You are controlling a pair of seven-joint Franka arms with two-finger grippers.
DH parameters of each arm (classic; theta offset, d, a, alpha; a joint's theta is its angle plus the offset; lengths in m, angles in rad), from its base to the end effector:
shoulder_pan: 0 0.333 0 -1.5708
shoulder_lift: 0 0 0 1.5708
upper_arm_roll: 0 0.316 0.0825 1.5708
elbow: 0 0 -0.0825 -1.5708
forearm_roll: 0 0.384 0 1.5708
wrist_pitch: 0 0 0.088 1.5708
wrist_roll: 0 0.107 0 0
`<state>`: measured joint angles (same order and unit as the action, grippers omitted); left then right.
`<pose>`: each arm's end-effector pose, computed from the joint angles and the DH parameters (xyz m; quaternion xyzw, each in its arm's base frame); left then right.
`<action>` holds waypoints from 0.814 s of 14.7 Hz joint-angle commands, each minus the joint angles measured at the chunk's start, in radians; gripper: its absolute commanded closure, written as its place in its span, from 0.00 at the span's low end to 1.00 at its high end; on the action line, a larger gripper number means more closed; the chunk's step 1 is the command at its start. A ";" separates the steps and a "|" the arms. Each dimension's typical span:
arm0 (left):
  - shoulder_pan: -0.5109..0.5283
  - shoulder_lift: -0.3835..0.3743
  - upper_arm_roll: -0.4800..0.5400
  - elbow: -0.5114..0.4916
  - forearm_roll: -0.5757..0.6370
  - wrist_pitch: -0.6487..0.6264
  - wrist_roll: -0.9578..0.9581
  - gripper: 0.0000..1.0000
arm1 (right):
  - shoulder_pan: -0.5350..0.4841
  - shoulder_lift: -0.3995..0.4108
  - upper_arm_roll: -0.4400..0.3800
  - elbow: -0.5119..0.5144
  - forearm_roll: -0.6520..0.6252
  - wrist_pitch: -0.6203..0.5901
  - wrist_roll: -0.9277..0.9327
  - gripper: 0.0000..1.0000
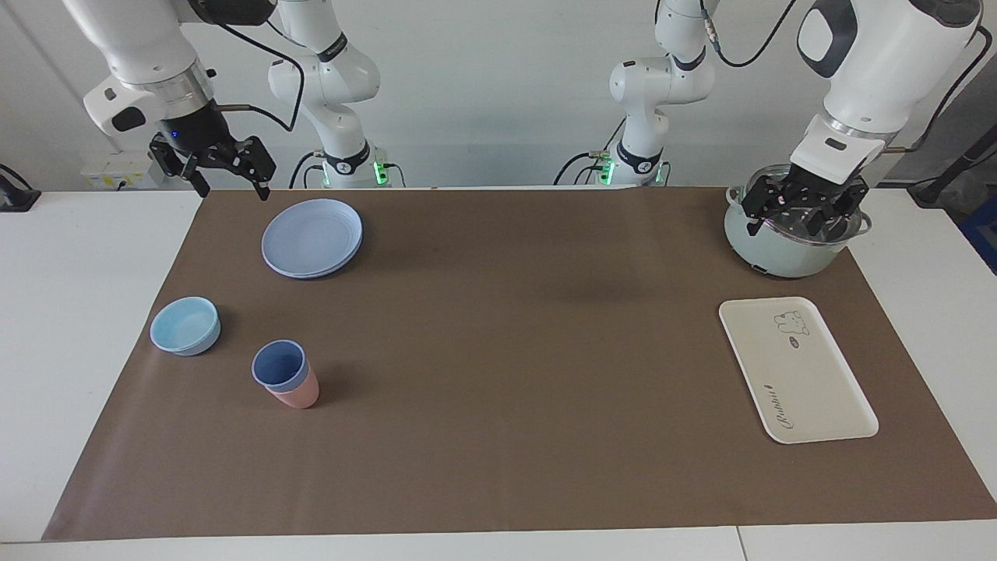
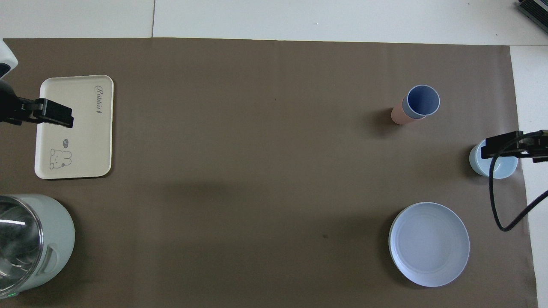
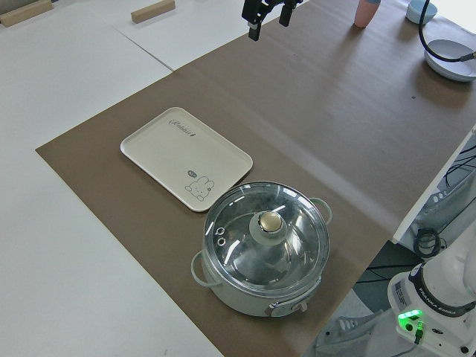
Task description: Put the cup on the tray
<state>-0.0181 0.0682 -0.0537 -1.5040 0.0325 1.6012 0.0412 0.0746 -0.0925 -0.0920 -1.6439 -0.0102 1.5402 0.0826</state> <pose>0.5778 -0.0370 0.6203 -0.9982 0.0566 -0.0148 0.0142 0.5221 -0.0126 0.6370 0.9987 -0.0499 -0.0058 0.0010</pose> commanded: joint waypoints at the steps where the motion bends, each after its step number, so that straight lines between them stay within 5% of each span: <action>1: 0.006 -0.030 0.000 -0.035 -0.005 0.008 0.002 0.00 | 0.004 -0.012 -0.005 -0.013 0.010 -0.006 0.011 0.00; 6: 0.006 -0.030 0.000 -0.036 -0.005 0.008 0.002 0.00 | 0.004 -0.013 -0.005 -0.019 0.007 0.000 0.016 0.00; 12: 0.006 -0.030 0.000 -0.036 -0.005 0.008 0.002 0.00 | -0.019 -0.047 -0.014 -0.150 0.013 0.210 -0.242 0.00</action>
<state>-0.0181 0.0682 -0.0537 -1.5040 0.0325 1.6012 0.0411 0.0708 -0.0962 -0.0947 -1.6980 -0.0102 1.6588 -0.0428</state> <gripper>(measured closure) 0.000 0.000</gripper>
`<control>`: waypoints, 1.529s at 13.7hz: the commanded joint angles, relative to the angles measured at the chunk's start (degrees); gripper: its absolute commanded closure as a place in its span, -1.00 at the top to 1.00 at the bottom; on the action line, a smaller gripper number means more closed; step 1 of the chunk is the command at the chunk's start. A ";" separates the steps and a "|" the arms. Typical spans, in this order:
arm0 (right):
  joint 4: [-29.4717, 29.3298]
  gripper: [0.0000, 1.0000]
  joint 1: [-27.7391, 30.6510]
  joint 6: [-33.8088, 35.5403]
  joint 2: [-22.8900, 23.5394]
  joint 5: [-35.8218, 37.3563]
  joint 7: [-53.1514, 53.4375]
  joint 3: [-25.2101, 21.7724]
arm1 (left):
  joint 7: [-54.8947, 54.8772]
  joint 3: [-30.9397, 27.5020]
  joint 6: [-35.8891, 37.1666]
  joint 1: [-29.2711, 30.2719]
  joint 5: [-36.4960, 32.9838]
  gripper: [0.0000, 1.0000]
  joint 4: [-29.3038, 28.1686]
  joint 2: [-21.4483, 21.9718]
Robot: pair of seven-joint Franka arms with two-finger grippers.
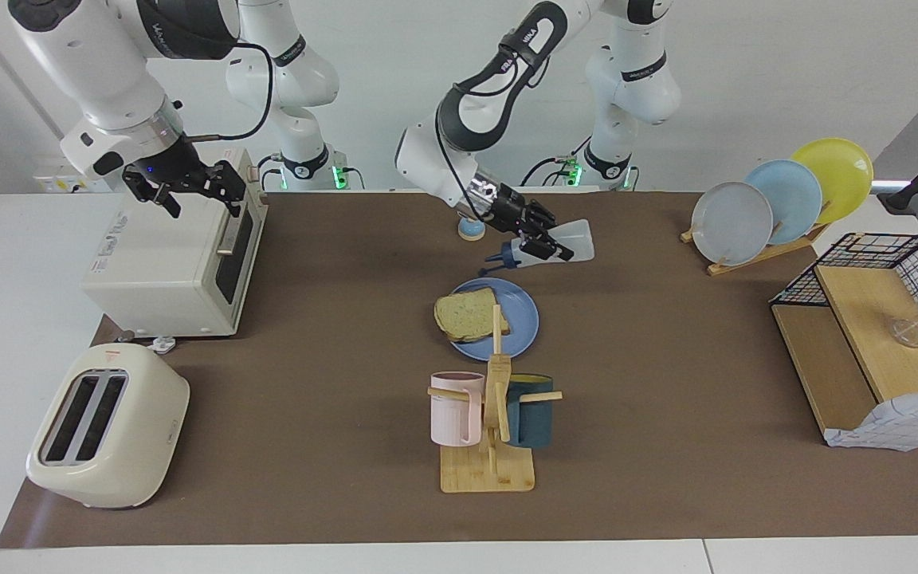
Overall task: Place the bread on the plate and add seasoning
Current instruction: 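Hold the inverted bottle over the bread to dispense seasoning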
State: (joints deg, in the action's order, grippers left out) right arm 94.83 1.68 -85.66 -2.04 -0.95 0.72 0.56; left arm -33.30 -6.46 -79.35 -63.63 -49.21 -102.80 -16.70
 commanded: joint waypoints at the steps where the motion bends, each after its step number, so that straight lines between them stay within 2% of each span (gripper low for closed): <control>1: -0.43 1.00 0.60 0.58 0.02 -0.19 -1.07 0.32 | -0.54 -0.75 1.74 -1.06 0.96 -1.00 1.63 -0.88; 3: -0.43 1.00 0.60 0.58 0.02 -0.28 -1.07 0.32 | -0.54 -1.10 0.78 0.61 -0.09 -1.00 1.37 -1.49; 8: -0.43 1.00 0.60 0.58 0.02 -0.28 -1.07 0.32 | -0.54 -1.02 -4.22 11.23 -6.94 -1.00 1.37 -2.64; 11: -0.43 1.00 0.60 0.58 0.02 -0.19 -1.07 0.32 | -0.54 -1.02 -6.34 14.93 -9.76 -1.00 1.46 -3.25; 14: -0.43 1.00 0.60 0.58 0.02 -0.28 -1.07 0.32 | -0.63 -0.84 -5.65 13.72 -8.98 -1.00 1.63 -3.34; 21: -0.43 1.00 0.60 0.58 0.02 -0.28 -1.07 0.32 | -0.63 -0.75 1.65 0.62 -0.98 -1.00 5.41 -3.25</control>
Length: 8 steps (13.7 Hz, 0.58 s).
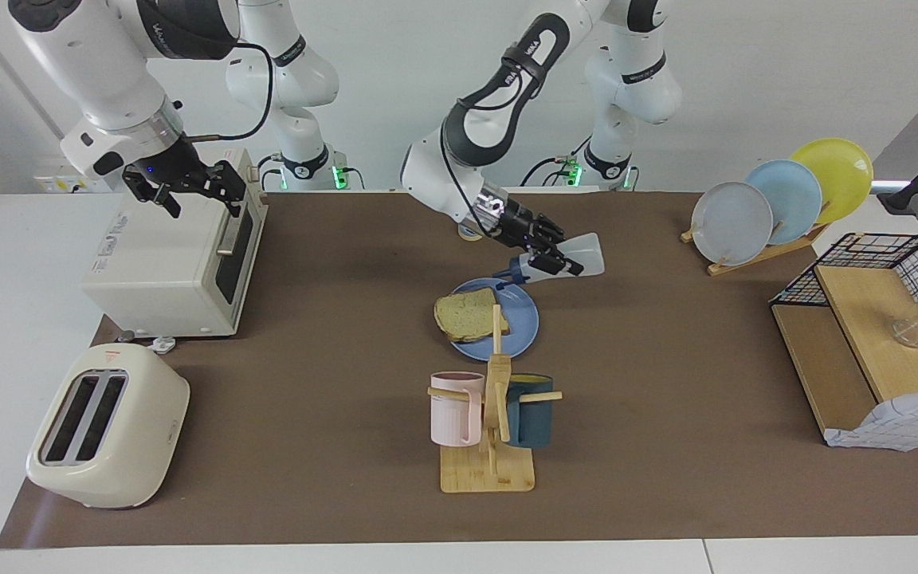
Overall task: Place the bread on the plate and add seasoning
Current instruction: 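Hold the inverted bottle over the bread to dispense seasoning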
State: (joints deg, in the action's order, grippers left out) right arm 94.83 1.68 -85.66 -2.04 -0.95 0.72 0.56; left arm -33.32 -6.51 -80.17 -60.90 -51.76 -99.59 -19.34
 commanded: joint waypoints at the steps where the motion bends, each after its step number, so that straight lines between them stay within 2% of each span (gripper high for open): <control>1: -0.43 1.00 0.60 0.58 0.02 -0.28 -1.07 0.32 | -0.61 -0.70 2.73 -2.38 1.57 -1.00 2.21 -0.61; 3: -0.43 1.00 0.60 0.58 0.02 -0.28 -0.98 0.32 | -0.52 -0.87 2.04 -1.25 1.14 -1.00 1.95 -0.61; 8: -0.43 1.00 0.60 0.58 0.02 -0.19 -0.98 0.32 | -0.52 -0.97 -2.70 9.20 -3.51 -1.00 1.68 -2.37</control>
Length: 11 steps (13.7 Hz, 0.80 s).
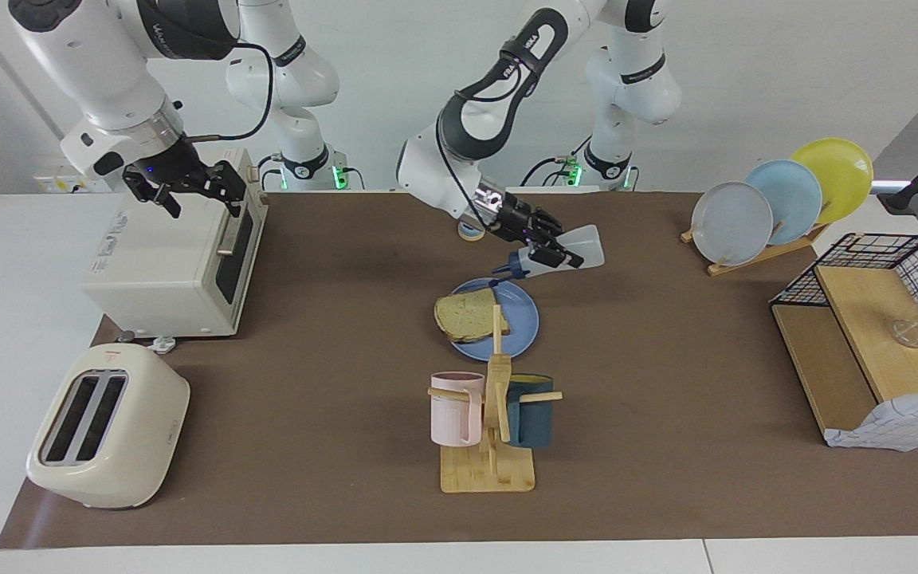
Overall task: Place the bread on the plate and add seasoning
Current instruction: 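Hold the inverted bottle over the bread to dispense seasoning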
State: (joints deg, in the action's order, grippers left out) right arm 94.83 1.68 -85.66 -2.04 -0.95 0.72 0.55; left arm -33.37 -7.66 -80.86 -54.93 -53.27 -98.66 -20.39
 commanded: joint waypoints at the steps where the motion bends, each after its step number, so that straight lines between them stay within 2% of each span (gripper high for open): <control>1: -0.43 1.00 0.60 0.58 0.02 -0.28 -1.07 0.32 | -0.47 0.10 -2.71 4.64 -2.54 -1.00 0.75 -1.40; 4: -0.43 1.00 0.60 0.58 0.02 -0.19 -1.07 0.32 | -0.47 0.28 -3.42 5.63 -3.16 -1.00 0.75 -1.40; 6: -0.43 1.00 0.60 0.58 0.02 -0.28 -1.07 0.32 | -0.47 0.45 -2.81 3.18 -1.67 -1.00 0.75 -1.40; 8: -0.43 1.00 0.60 0.58 0.02 -0.28 -1.07 0.32 | 0.14 0.28 -2.63 0.18 2.71 -1.00 0.75 -1.32; 11: -0.43 1.00 0.60 0.58 0.02 -0.28 -1.07 0.32 | 9.68 0.36 -3.24 -0.35 6.94 -1.00 -0.13 -1.05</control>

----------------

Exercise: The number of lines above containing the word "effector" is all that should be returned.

Expected answer: 2